Under the old approach, fired employees had two options: accept severance pay and give up all age-discrimination claims, or reject the severance offer and preserve the right to pursue legal claims.
Now, IBM doesn’t have to disclose the age and title data of co-workers in a group layoff because it’s no longer asking fired employees to agree not to take any legal action at all.
Instead, IBM says it’s giving those people who accept a severance agreement but feel they’ve been discriminated against an option to settle disputes: private arbitration.
IBM said the arbitration process is fair and independent.
Workers 40 years and older are protected by the Older Workers Benefit Protection Act, which was passed by Congress in 1990 to amend the Age Discrimination in Employment Act of 1967. If a company fires two or more workers and asks them to waive age discrimination claims in exchange for a benefit, the U.S. Equal Employment Opportunity Commission regulations require the contract to be “knowing and voluntary.”
That means the information should be easy to understand, refer to specific age-discrimination claims, give the employees at least 45 days to consider the waiver and encourage them to seek legal counsel. It also must include eligibility factors, plus titles and ages of the group of workers considered for the layoff, including those who were fired and those who weren’t.
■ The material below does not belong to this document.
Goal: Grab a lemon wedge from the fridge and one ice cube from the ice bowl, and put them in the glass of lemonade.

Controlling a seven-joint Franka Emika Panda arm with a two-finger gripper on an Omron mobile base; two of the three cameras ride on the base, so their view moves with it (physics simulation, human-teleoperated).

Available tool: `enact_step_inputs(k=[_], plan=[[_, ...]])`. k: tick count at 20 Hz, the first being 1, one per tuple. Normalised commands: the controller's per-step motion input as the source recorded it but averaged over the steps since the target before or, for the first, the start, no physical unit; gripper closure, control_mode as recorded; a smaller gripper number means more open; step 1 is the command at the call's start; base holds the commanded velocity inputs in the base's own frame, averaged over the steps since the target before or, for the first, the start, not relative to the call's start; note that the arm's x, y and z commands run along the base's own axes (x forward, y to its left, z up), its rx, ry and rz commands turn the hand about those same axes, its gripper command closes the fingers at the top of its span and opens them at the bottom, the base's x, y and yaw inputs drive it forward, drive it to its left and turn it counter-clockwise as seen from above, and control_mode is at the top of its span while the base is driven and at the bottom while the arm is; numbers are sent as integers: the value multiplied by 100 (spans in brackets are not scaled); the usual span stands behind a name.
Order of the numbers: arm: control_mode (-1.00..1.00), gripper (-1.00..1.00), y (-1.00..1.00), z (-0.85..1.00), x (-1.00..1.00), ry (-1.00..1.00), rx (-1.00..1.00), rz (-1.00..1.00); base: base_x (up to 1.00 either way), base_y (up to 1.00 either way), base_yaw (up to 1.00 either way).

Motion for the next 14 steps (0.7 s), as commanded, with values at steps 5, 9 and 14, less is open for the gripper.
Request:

David Larson, a professor of employment law and arbitration at Hamline University, said IBM may be giving staff members the arbitration option to comply with the Older Workers Benefit Protection Act. By offering arbitration, IBM is no longer asking employees to forfeit all options for raising legal disputes related to age discrimination.
The EEOC declined to comment on IBM specifically, according to a representative for the organization.
“There is nothing to prevent an employer from requiring arbitration as the forum in which to pursue a claim of discrimination,” the EEOC said in an e-mailed statement. “Therefore, to the extent a severance agreement requires arbitration, but does not require a waiver of claims, it would probably be acceptable.”
Age-discrimination claims filed with the EEOC rose 29 percent to 21,396 in 2013 from 16,548 in 2006. The EEOC enforces federal laws that make it illegal to discriminate against an employee or a job applicant for a variety of reasons, including race, religion, and age if the person is over 40. The organization investigates discrimination claims, works to settle charges and has the authority to file a lawsuit.
While IBM’s new approach gives employees a way to pursue discrimination claims and still get severance pay, it also provides them with less information to potentially build a case for wrongful dismissal, according to Mark Carta, a lawyer whose client was awarded about $2.5 million this year in an age-discrimination trial against IBM. That, in turn, could help the company cut down on such claims.
“It’s a new twist,” said Carta, who works at Carta, McAlister & Moore LLC in Darien, Connecticut. “A company like IBM can just wear you down. It’s a way for them to control their cost and avoid exposure to a jury.”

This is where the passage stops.